### Exercise details:
Please report every line of the listing below that has the word "front" in it.

::: Input data

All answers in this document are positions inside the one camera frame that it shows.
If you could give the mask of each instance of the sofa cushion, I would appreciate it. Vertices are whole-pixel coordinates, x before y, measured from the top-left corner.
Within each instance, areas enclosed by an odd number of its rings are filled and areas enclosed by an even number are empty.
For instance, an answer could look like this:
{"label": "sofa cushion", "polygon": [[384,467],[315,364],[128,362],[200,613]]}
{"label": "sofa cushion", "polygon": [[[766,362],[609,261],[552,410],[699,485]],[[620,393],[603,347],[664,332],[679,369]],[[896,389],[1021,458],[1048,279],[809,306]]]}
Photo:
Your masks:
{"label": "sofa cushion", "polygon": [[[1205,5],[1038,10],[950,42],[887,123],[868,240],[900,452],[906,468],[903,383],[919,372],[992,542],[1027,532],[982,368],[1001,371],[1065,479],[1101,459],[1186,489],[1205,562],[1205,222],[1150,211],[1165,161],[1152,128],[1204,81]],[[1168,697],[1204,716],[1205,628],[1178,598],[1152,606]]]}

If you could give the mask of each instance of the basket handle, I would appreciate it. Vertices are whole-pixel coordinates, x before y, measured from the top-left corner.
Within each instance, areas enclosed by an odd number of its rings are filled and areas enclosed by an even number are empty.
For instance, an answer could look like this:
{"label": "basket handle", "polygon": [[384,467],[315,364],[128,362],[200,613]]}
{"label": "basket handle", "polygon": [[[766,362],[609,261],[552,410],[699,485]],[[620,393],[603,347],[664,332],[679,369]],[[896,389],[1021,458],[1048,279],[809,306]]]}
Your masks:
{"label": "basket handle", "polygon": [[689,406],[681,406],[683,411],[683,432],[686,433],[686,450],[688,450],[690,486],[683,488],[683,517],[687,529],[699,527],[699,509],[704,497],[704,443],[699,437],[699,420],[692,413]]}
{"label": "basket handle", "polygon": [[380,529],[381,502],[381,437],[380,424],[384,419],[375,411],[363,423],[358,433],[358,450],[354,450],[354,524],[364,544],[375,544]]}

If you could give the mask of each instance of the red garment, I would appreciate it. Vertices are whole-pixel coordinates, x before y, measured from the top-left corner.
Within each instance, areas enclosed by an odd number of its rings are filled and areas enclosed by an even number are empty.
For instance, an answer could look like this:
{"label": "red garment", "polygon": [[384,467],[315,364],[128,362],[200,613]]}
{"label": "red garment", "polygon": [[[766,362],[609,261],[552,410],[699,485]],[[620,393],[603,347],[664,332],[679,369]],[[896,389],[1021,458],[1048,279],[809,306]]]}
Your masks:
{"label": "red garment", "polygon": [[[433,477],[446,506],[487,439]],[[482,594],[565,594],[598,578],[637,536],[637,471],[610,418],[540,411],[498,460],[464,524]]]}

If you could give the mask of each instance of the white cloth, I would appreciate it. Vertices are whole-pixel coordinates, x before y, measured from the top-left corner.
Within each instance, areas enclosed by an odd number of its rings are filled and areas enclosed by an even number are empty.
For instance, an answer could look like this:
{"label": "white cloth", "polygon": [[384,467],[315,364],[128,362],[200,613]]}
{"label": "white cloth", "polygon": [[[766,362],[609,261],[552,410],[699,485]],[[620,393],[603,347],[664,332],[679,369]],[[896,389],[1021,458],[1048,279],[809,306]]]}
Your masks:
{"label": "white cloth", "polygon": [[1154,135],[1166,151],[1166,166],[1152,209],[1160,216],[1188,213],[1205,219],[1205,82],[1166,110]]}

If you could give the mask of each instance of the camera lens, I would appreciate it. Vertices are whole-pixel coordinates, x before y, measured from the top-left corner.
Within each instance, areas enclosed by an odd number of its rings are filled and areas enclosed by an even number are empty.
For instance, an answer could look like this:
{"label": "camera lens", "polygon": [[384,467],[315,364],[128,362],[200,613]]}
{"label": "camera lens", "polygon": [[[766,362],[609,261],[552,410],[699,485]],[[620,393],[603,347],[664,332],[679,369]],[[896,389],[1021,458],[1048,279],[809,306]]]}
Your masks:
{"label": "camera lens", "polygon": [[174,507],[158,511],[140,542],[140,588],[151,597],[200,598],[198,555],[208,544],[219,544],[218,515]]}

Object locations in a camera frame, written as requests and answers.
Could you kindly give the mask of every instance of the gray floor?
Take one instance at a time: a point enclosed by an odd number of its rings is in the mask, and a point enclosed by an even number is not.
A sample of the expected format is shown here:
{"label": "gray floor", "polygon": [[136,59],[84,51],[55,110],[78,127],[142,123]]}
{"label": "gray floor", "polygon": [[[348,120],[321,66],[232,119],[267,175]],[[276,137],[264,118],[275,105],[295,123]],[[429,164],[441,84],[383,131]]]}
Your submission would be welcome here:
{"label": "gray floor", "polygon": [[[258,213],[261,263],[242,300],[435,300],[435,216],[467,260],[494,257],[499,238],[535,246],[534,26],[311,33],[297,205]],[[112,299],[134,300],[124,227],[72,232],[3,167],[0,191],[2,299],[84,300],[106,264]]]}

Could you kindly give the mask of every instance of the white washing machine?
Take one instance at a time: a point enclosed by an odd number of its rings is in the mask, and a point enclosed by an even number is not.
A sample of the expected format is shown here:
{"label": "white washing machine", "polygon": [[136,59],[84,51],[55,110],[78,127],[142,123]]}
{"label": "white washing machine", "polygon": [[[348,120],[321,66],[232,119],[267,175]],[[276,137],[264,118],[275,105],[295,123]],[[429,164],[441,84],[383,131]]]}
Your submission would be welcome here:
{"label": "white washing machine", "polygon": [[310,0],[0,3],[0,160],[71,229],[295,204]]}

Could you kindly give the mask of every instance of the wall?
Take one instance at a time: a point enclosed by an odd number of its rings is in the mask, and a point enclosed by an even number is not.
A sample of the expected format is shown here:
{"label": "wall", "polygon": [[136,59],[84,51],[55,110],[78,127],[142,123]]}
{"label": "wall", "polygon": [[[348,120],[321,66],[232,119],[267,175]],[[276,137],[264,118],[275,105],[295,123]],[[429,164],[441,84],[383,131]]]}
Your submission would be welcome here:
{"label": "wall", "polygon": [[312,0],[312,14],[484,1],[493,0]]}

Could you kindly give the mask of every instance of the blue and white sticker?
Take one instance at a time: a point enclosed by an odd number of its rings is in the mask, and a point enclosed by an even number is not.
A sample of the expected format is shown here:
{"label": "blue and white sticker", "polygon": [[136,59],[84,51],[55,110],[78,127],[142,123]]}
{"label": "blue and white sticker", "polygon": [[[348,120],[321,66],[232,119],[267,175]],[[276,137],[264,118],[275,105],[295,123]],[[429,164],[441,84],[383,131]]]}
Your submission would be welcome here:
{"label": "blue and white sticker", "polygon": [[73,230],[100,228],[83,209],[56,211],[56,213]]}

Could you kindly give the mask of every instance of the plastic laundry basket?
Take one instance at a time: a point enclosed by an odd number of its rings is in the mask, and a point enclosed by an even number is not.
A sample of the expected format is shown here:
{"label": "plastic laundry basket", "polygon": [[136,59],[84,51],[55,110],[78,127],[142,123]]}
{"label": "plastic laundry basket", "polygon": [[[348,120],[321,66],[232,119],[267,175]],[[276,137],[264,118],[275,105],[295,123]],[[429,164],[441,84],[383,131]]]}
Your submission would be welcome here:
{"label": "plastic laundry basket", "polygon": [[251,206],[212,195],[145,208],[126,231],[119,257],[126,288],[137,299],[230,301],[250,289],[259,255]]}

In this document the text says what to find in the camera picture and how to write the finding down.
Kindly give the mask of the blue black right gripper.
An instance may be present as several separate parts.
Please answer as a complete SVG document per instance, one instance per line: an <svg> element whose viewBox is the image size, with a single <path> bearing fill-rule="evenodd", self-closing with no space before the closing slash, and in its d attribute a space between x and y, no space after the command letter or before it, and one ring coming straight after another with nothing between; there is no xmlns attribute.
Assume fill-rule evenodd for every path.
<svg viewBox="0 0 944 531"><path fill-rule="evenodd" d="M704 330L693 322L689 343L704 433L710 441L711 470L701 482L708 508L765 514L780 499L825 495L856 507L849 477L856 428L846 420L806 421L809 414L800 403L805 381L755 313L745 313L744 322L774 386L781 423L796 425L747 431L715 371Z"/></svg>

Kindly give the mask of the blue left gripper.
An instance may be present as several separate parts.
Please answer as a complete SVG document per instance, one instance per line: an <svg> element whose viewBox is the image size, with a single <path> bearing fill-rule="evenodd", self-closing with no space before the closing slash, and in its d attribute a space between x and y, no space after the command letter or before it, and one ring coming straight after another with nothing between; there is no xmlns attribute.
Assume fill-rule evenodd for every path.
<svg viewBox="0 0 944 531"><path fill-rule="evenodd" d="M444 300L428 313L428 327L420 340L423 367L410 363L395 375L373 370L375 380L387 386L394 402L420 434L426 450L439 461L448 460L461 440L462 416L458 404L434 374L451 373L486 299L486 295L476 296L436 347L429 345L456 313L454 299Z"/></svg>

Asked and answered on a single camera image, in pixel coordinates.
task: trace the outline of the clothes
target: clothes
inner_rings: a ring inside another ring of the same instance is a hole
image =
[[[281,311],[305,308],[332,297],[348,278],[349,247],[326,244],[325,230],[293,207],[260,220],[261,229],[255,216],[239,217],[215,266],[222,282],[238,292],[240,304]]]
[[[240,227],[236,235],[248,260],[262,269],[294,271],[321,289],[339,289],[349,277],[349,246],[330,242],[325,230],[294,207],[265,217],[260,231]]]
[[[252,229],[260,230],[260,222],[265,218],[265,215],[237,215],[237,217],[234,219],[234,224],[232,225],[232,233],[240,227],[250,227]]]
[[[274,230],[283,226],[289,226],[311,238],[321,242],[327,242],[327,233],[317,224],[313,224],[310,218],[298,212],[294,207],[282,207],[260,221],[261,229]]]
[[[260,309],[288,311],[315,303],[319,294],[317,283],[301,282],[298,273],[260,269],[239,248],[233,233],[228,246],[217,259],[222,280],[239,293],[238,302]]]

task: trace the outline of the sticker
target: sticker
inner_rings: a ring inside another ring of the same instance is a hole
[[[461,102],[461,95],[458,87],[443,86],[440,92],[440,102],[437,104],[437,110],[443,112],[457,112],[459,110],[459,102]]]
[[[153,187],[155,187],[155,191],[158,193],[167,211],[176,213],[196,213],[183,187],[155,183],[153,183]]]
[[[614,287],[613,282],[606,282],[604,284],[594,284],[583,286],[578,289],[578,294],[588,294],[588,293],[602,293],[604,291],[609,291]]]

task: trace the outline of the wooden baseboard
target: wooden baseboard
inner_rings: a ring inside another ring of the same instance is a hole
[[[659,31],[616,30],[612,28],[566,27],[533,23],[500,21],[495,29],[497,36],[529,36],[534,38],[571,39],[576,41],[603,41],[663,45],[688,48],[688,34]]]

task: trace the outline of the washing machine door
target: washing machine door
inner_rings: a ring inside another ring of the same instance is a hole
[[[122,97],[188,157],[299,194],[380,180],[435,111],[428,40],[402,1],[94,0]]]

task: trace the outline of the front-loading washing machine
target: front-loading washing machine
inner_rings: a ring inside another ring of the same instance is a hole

::::::

### Result of this task:
task: trace the outline of the front-loading washing machine
target: front-loading washing machine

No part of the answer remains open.